It was the aim of the present study to test the effects of masking on recognition performance of famous and personally familiar persons’ faces and voices. As masking techniques, we used pixelation of the faces and, to increase the scarce database in this field (Clark & Foulkes, 2007; Huckvale & Kristiansen, 2012), electronic change of the voice pitch. Participants (university students) were asked to identify the masked faces and voices of 10 celebrities and of 10 fellow students. For this purpose, four different masking levels were applied to each stimulus, with each stimulus first being presented on the highest masking level. If the stimulus was not recognized at this level, the next lower masking level of the stimulus was presented in turn. We were also able to collect the number of shared tutorial groups of the participants and the students serving as stimuli, which may be considered a proxy for familiarity. Necessitating active communication among the students, the tutorial groups ensure frequent exposure to both faces and voices. Inclusion of this measure allowed for a fine-grained analysis of the effects of familiarity on recognition performance of masked stimuli.

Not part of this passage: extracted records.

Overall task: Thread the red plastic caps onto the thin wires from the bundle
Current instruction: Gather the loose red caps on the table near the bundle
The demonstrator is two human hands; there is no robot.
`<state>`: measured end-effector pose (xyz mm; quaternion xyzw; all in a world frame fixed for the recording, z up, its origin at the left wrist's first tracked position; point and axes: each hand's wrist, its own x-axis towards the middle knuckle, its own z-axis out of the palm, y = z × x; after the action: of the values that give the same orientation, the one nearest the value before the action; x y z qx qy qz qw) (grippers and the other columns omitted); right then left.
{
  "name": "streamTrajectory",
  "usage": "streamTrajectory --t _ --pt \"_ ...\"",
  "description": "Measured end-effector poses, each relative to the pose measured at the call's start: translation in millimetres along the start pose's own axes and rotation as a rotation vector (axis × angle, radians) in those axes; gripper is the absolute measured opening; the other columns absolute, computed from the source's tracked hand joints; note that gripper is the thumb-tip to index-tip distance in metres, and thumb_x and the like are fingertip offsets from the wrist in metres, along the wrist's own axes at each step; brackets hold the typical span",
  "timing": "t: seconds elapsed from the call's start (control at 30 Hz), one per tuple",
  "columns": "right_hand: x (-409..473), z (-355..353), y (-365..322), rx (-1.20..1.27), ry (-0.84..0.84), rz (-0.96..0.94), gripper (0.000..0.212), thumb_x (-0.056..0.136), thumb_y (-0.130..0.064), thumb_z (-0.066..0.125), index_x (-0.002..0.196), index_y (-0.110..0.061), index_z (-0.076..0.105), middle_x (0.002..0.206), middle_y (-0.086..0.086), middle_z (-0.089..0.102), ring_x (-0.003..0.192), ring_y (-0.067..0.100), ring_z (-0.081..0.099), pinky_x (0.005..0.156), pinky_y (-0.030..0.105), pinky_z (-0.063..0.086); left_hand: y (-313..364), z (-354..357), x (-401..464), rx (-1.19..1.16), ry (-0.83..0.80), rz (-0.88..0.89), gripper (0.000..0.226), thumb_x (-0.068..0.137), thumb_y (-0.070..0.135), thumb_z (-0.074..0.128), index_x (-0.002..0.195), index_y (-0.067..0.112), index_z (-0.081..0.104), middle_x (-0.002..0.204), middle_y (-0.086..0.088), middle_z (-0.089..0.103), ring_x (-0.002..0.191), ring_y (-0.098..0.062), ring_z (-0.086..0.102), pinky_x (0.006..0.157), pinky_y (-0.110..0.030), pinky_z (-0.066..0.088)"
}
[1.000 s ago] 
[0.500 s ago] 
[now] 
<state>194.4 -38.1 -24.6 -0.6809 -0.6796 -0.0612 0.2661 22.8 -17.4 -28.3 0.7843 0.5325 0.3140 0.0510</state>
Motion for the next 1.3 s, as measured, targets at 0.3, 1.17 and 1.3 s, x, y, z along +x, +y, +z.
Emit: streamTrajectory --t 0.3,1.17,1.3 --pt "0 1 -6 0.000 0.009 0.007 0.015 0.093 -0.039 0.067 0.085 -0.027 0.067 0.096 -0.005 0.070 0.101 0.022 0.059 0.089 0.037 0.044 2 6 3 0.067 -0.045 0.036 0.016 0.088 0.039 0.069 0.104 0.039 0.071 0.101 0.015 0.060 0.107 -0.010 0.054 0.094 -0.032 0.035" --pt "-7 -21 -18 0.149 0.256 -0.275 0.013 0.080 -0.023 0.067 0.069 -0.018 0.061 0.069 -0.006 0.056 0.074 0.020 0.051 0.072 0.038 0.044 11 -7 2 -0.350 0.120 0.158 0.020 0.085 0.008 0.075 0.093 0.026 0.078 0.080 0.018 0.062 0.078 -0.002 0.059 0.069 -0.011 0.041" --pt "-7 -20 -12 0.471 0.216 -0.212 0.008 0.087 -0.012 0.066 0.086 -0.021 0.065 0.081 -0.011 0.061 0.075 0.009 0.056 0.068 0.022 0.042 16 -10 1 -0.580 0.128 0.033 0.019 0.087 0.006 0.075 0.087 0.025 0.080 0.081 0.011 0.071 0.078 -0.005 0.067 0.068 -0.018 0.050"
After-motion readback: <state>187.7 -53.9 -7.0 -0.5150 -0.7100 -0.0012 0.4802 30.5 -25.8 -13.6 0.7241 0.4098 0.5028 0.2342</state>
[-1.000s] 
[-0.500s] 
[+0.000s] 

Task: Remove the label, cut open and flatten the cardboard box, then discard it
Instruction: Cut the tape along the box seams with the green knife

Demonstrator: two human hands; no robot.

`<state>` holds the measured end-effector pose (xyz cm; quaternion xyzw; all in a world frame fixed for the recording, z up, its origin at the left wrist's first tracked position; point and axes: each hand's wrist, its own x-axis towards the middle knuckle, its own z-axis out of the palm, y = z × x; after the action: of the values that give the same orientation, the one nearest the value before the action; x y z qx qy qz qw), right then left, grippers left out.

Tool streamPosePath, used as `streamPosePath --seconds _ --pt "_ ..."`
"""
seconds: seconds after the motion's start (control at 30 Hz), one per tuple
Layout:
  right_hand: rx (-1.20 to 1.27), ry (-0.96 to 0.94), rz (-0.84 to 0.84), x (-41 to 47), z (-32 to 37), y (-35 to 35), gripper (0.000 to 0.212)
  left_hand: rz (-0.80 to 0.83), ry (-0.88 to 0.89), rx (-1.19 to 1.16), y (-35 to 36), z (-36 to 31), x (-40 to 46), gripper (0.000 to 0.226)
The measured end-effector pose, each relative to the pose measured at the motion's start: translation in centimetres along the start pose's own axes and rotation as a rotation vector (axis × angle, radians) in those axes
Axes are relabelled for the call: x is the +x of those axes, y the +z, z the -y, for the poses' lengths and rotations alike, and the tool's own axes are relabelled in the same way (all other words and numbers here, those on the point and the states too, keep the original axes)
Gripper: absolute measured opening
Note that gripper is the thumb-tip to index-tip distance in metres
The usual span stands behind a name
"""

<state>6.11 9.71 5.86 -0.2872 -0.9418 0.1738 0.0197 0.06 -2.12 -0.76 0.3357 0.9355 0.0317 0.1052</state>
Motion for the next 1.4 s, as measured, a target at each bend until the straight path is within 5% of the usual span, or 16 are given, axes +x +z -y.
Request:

In line with previous research (e.g., Huckvale & Kristiansen, 2012; Lander et al., 2001), we expected that masking would not fully eliminate recognition. Drawing on face and voice processing theory and research (Gobbini & Haxby, 2007; Hammersley & Read, 1985; Herzmann et al., 2004), we had the following expectations for the comparison of personally familiar and famous stimuli. The proportion of correct recognitions should be higher and the proportion of false recognitions should be lower for personally familiar than for celebrity stimuli. Also, correct recognition of personally familiar stimuli should, on average, occur at a higher masking level than correct recognition of famous stimuli. Drawing upon the theory regarding the face recognition advantage (Barsics, 2014), analogous predictions were made for faces relative to voices. Finally, for the personally familiar stimuli (i.e., fellow students), we expected the number of shared tutorial groups of stimulus persons and the participants to be positively associated with recognition performance of both faces and voices (see Yarmey, Yarmey, Yarmey, & Parliament, 2001).

Method

Participants and Design

Thirty-one second-year psychology students (16 men; age range 19–28 years, M = 21.0, SD = 1.9) took part in the experiment in exchange for course credit. The study was approved by the Ethical Review Committee Psychology and Neuroscience of Maastricht University (approval number: ECP_2027_27) and follows the rules stated in the Declaration of Helsinki. Participants were assigned in a 2 (type of familiarity: famous vs. personally familiar) × 2 (modality: face vs. voice) within-participants design.

Stimulus Persons

Ten Dutch celebrities who regularly appear on Dutch television and who are well-known in the Netherlands (where the study was conducted) were chosen for the set of celebrity stimuli (see Appendix for a list of the celebrities). Ten second-year students who were well-known in their year, for example, because they often asked questions during lectures and tutorial groups or were active in the student association of the faculty served as personally familiar stimuli. All stimulus persons were Caucasian and the stimuli sets comprised both males and females. A pilot study yielded that the stimulus persons were also well-known among the participant population (i.e., second-year psychology students). That is, the photos of the stimulus persons were presented to the 10 second-year students who also served as stimulus persons. All stimulus persons (celebrities and students) were correctly identified by the 10 second-year students.

Audio and Video Fragments

The 10 students’ stimulus fragments were obtained in a room (4 × 2.5 × 3 m), with a carpet absorbing reverberations. The audio fragments in which the students talked about neutral subjects (i.e., nothing that could potentially disclose their identities) were recorded with a Marantz PMD661 Professional solid state digital audio recorder with the internal microphone at a distance of 0.6 m. To avoid a potential reduction of natural variability in the voices during the recording, the students were having a conversation with the assistant in charge of the recording. The visual fragments were recorded with a JVC GR-D820E digital video camera at a distance of 1.5 m. They were naturalistic video clips (see Lander et al., 2001) in which the students were seated, but moved (e.g., head or arm movements), as they were talking. The face and part of the upper body could be seen. The audio fragments were recorded simultaneously with the visual fragments. The audio track was removed from the visual fragments (i.e., the video fragments did not contain any sound).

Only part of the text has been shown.